Il governo ha recentemente proposto la partecipazione dei lavoratori agli utili aziendali. In passato, anche nei mesi scorsi, vi erano state proposte concrete di legare il salario alla produttività aziendale, con aperture significative dei sindacati, in specie di CISL e UIL: in generale si tratta di un orientamente coincidente con la tendenza a decentralizzare ampie fette della contrattazione sindacale verso la contrattazione aziendale.
L'intento sembrerebbe nobile e capace di creare un virtuoso legame tra andamento dei salari e andamento dell'economia reale. Tuttavia, va detto che la produttività di un'azienda non è, non lo è mai stato ma tanto meno lo è in imprese altamente capitalizzate come quelle attuali, un prodotto semplice del fattore lavoro. Le capacità gestionali del management, l'andamento ciclico dell'economia, ecc. incidono sulla produttività aziendali ma non dipendono da un maggiore o minore impegno dei lavoratori. I quali sarebbero in questo modo costretti a subire l'eventuale incapacità del management sulla propria pelle senza poter però licenziare quello stesso management.
Fra l'altro, bassa produttività non vuol dire basso utile. Cioè non necessariamente un'impresa poco produttiva è anche poco remunerativa per l'azionista: questi potrebbe anzi essere incentivato a fare pochi investimenti, ad adottare mille strategie per distribuirsi ampi dividendi, mentre la produttività aziendale cola a picco anno dopo anno per scarsa innovazione. Il risultato? Salari ristagnanti ma capitalista soddisfatissimo.

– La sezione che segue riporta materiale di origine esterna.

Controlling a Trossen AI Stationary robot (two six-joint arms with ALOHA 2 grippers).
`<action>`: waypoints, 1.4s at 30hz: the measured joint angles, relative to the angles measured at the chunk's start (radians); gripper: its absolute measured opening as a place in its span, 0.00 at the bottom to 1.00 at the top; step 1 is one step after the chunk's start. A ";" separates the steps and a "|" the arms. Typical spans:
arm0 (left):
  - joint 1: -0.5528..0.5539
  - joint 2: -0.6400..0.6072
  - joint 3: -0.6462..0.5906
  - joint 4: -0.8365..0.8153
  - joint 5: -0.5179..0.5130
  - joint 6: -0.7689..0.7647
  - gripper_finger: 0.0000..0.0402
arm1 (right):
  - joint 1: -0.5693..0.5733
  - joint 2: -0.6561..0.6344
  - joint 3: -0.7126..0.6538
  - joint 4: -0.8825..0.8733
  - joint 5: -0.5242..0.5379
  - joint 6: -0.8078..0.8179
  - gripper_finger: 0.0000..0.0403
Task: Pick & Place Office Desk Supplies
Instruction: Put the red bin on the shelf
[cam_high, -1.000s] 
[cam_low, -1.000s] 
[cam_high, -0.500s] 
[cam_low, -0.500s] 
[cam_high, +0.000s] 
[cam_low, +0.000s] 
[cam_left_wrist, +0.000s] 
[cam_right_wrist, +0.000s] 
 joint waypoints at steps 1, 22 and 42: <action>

E' certamente vero che il problema del legame salario-economia reale si pone, ma va infine detto che in situazioni in cui l'economia reale ristagna per una crisi ciclica, legare il salario al ciclo economico rischia di deprimere ulteriormente la domanda a causa del ridursi dei consumi dei lavoratori. Insomma si rischia di generare un elemento pro-ciclico anziché contrastare cicli depressivi: avremmo dunque più crisi nei momenti di "magra", e più inflazione nei momenti di boom.